No, I don't.....I just can't find a real number for this guy to use. He has basically adopted the "if it fits, it ships" mentality. He tries to be "efficient ", but he has some of his guys, as well as me loading his truck with 8,300lb CTL, pallet forks and a grapple, and then load the flatbed on the truck with as much retaining wall stone as he can fit all while using a 5,000lb. Hitch to pull the trailer. I am just trying to help him find out what he can and cannot do when it comes to moving equipment.


----------



## Too Stroked (Jan 1, 2010)

So what it sounds like it's coming down to is how much do you value your (and those around you) safety while driving weighed against how much you like (or need) your job. If your boss wants you to tow an unsafe load, who's going to feel the pain when something goes terribly wrong? I kind of doubt it will be him. 

When I get posed with that kind of question, safety always comes first. Then again, at my age, I can tell almost anyone I work for to kiss my grits and get away with it too.


----------



## excav8ter (Oct 7, 2009)

Too Stroked;1399376 said:


> So what it sounds like it's coming down to is how much do you value your (and those around you) safety while driving weighed against how much you like (or need) your job. If your boss wants you to tow an unsafe load, who's going to feel the pain when something goes terribly wrong? I kind of doubt it will be him.
> 
> When I get posed with that kind of question, safety always comes first. Then again, at my age, I can tell almost anyone I work for to kiss my grits and get away with it too.

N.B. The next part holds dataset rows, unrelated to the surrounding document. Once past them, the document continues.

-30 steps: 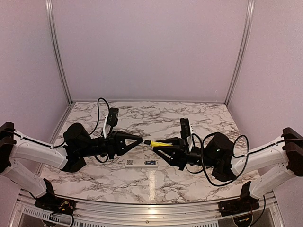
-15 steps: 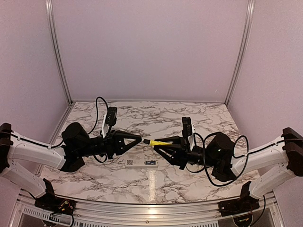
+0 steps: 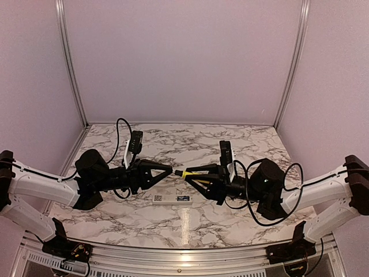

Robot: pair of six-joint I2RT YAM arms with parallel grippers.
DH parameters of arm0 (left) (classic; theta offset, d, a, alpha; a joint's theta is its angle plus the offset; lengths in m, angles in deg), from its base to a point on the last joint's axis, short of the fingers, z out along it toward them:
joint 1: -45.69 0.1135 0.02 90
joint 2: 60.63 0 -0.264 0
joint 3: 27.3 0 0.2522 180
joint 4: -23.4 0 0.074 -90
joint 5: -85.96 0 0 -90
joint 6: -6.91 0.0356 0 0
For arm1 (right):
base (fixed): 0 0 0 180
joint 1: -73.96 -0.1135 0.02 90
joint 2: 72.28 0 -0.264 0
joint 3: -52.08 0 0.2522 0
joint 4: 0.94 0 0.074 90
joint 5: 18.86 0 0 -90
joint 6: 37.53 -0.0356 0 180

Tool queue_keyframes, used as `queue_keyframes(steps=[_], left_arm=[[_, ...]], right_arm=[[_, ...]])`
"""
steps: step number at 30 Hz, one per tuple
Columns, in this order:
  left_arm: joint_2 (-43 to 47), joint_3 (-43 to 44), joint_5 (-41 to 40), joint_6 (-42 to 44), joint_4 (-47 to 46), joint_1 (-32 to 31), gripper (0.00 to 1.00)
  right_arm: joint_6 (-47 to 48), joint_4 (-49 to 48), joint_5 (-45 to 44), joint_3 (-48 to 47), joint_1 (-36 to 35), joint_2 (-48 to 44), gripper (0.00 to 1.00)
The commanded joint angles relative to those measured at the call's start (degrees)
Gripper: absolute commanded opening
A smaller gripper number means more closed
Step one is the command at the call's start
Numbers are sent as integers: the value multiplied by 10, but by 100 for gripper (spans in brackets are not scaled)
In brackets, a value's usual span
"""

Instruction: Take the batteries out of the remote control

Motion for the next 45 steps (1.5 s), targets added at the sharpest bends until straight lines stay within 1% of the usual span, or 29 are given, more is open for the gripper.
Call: queue_keyframes(steps=[1, 18, 21, 24, 27, 28, 30, 32, 36, 39, 40, 43, 45], left_arm=[[8, -1, -7, 11, 18, -2, 0], [10, -1, -10, 16, 25, -2, 0], [10, -2, -11, 16, 26, -2, 0], [10, -2, -12, 18, 27, -2, 0], [11, -1, -13, 19, 32, -2, 0], [13, -1, -14, 22, 36, -2, 2], [21, -2, -22, 31, 50, -2, 17], [33, -4, -33, 44, 68, -2, 38], [65, -13, -78, 73, 116, -1, 75], [84, -20, -114, 99, 154, -1, 95], [89, -23, -126, 110, 166, -1, 98], [104, -36, -178, 147, 204, -1, 99], [104, -45, -227, 166, 216, -1, 99]], right_arm=[[10, 21, 6, -28, -2, -2, 27], [15, 64, 19, -40, -2, -2, 16], [15, 67, 22, -42, -2, -1, 10], [14, 71, 24, -44, -2, 0, 1], [13, 75, 25, -44, -2, 1, 0], [12, 78, 23, -44, -2, 0, 0], [11, 88, 17, -44, -2, -2, 0], [11, 106, 3, -42, -2, -9, 0], [13, 145, -28, -36, -2, -33, 0], [16, 180, -45, -35, -2, -51, 0], [17, 195, -50, -36, -2, -56, 0], [22, 253, -77, -43, -2, -73, 0], [25, 292, -100, -48, -2, -86, 0]])
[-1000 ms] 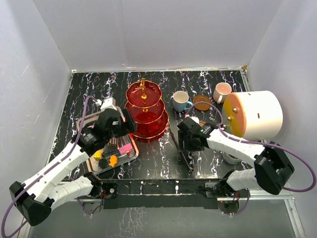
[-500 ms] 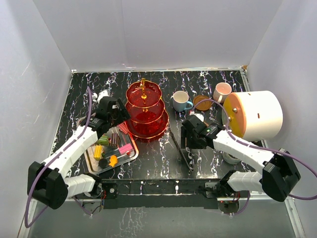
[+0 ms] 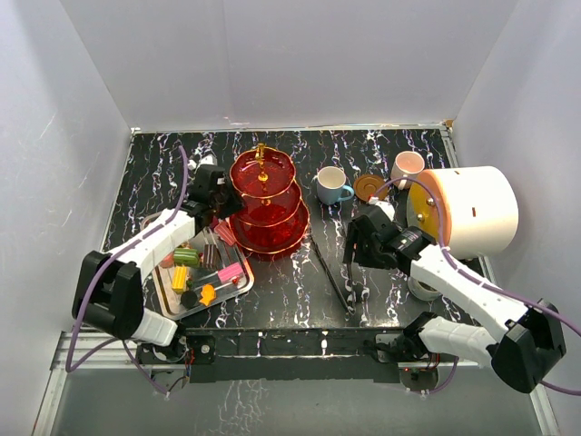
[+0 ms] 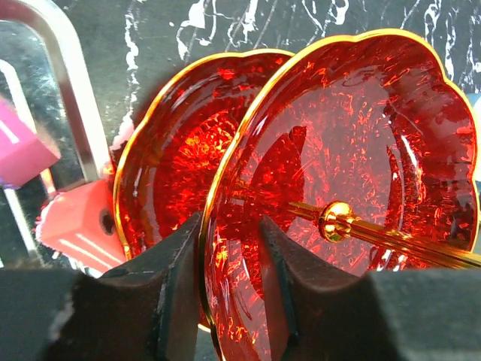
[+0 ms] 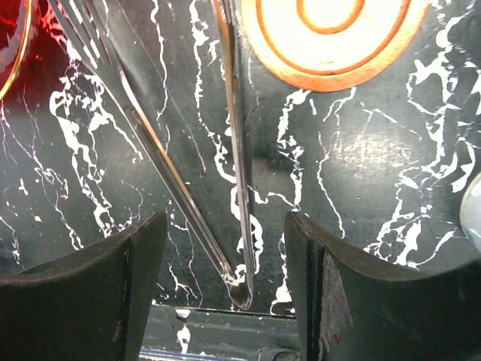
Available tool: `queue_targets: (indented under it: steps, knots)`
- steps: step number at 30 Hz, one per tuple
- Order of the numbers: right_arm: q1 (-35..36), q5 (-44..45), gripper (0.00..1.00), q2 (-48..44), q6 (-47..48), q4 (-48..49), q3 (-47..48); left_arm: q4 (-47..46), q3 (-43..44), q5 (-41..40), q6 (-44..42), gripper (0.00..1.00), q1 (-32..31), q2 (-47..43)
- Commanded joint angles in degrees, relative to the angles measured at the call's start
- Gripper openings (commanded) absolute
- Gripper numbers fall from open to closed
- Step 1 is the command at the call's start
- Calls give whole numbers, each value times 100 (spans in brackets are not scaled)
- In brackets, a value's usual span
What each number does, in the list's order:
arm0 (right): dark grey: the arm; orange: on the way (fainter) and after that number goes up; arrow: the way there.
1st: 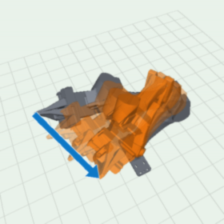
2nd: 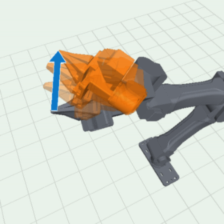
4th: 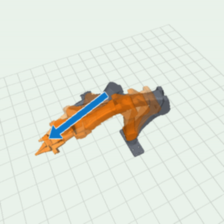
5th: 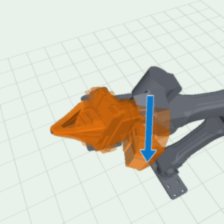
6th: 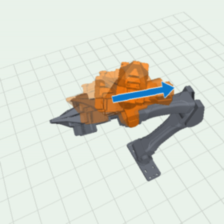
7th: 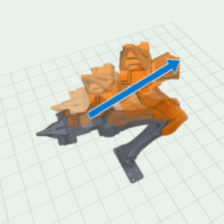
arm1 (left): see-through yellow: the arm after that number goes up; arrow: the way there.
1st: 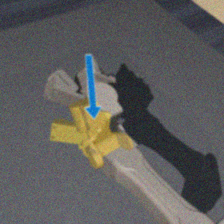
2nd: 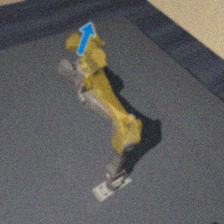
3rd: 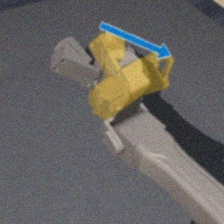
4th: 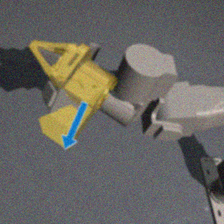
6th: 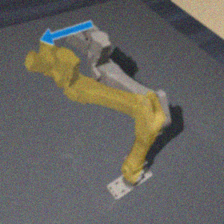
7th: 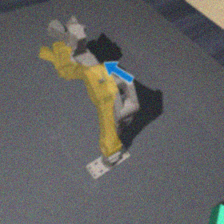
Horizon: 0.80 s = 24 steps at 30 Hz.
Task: Serve the afternoon tea
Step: Adjust the desert table at the center of the board.
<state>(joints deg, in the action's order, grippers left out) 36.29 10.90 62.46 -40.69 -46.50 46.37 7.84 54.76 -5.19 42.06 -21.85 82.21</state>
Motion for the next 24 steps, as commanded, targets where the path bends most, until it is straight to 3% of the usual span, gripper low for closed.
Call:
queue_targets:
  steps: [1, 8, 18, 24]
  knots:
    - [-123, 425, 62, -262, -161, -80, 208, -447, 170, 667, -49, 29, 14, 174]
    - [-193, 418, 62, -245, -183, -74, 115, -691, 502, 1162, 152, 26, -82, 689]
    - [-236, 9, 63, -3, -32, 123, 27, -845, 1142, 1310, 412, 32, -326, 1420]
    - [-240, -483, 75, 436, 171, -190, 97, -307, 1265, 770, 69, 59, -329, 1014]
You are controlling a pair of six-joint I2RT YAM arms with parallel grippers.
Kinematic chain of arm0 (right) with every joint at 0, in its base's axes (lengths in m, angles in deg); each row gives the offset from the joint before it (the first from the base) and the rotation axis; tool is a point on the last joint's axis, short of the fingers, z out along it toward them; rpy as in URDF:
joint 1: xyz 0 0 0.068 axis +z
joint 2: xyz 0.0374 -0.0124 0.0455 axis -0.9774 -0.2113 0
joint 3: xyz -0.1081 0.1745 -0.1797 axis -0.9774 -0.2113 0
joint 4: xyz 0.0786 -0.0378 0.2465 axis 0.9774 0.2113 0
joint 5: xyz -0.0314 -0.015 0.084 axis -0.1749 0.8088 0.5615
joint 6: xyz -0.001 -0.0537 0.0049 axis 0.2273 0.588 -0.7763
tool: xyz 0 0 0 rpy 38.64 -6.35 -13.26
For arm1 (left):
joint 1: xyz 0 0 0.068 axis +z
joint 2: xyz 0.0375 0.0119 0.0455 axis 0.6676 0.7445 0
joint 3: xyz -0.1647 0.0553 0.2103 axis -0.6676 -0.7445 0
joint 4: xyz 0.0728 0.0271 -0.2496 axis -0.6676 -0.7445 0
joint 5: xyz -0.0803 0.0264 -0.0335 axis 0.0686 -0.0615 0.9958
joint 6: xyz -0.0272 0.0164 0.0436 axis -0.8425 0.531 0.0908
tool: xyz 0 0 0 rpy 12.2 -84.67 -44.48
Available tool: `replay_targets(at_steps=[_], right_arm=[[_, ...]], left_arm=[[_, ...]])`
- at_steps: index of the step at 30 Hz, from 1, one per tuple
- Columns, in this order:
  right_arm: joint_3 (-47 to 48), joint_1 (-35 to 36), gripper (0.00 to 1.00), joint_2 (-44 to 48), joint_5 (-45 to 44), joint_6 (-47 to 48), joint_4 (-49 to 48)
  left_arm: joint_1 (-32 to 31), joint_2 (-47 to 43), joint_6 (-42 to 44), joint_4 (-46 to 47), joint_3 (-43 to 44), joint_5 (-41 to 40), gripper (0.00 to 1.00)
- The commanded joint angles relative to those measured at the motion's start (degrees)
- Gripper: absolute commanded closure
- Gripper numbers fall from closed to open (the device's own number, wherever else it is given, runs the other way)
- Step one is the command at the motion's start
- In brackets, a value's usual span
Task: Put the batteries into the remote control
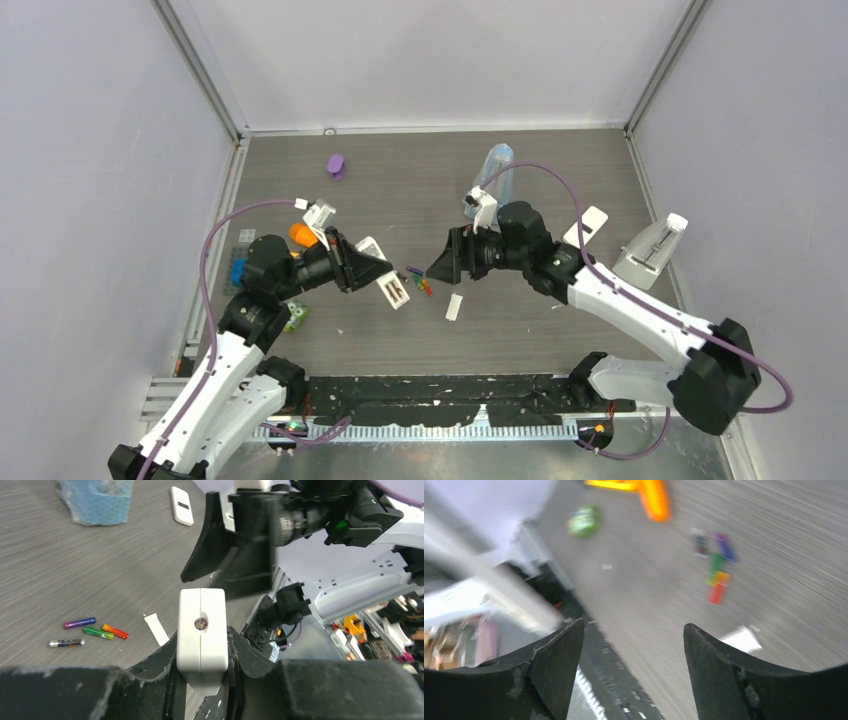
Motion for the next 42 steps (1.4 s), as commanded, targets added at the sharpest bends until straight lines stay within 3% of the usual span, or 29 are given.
replay_targets(at_steps=[1,8,21,25,32,34,38,42], right_arm=[[-1.6,7.1,0.20,7.6,17.6,2.2,-20.1],[3.9,16.5,0.17,6.4,15.3,5.0,-19.4],[7.7,21.2,0.20,2.8,7.8,8.0,-15.5],[6.9,21.3,0.34,2.8,8.5,6.3,-17.7],[4.4,21.3,0.72,2.3,11.0,-1.5,-26.9],[4.0,21.4,0.79,1.9,10.9,-4.2,-29.4],[2.6,21.3,0.86,0.7,10.4,-10.3,-36.3],[1.6,21.3,0.88,-0.2,11.0,-13.3,-40.7]], left_arm=[[0.1,0.3,1.3,1.3,4.2,7.3,1.00],[0.1,-0.6,-3.3,7.6,5.3,13.7,1.00],[0.0,-1.9,-10.3,15.5,4.6,17.3,1.00],[0.0,-1.8,-12.1,17.5,4.6,17.0,1.00],[0.1,-2.5,-16.6,21.4,4.1,13.4,1.00],[0.0,-3.0,-18.9,23.7,3.1,11.8,0.95],[0.1,-4.0,-22.5,27.4,0.9,8.6,0.78],[0.1,-4.0,-24.1,29.4,-0.2,7.9,0.75]])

The good thing for me is that i own my own company and only do this guys bigger excavating jobs that involve hillsides and conditions that his "operators" are too scared to do. He wants me to help him understand what he can and cannot do with trucks and trailers, but he doesn't want to listen to me. I have only been driving commercially since 1987. He is an office guy who is VERY good at selling jobs and estimating, but he feels that he has to micro manage everything, instead of letting us do what we do, which is moving equipment and material , and getting the jobs done.


----------



## cretebaby (Aug 23, 2008)

excav8ter;1399390 said:


> The good thing for me is that i own my own company and only do this guys bigger excavating jobs that involve hillsides and conditions that his "operators" are too scared to do. He wants me to help him understand what he can and cannot do with trucks and trailers, but he doesn't want to listen to me. I have only been driving commercially since 1987. He is an office guy who is VERY good at selling jobs and estimating, but he feels that he has to micro manage everything, instead of letting us do what we do, which is moving equipment and material , and getting the jobs done.


To me a F350 dually is good for a 20k gooseneck and aboot 2/3 that on the bumper hitch.


----------



## NICHOLS LANDSCA (Sep 15, 2007)

It looks like the GCWR is 23,500lbs, so the correct way to know exactly what your tow capacity is would be to weigh the truck and subtract that from the 23,500. Every truck will be different depending on options reg cab, ex cab, CC, transfer tank in the bed full of fuel, etc..


----------



## 02powerstroke (Nov 7, 2006)

Not seeing the problem with towing 10K with a DRW truck? Yeah your not going to break any land speed records with that 5.4 but your stopping it with 1-ton brakes and trailer brakes sounds safe to me?


----------



## excav8ter (Oct 7, 2009)

02powerstroke;1404820 said:


> Not seeing the problem with towing 10K with a DRW truck? Yeah your not going to break any land speed records with that 5.4 but your stopping it with 1-ton brakes and trailer brakes sounds safe to me?


 I know 10k is safe to pull.....but he also does this with a 5k hitch ball and a 5k receiver.

The truck stops fine, as long as the trailer brakes are working good.


----------



## cretebaby (Aug 23, 2008)

excav8ter;1404913 said:


> I know 10k is safe to pull.....but he also does this with a 5k hitch ball and a 5k receiver.
> 
> The truck stops fine, as long as the trailer brakes are working good.


Why does an F350 have a 5k hitch?


----------



## excav8ter (Oct 7, 2009)

cretebaby;1405000 said:


> Why does an F350 have a 5k hitch?


That what I keep asking him..... he doesn't understand why a trailer should be level when towing either. And i won't even start on his chains and binders.....or lack there of....


----------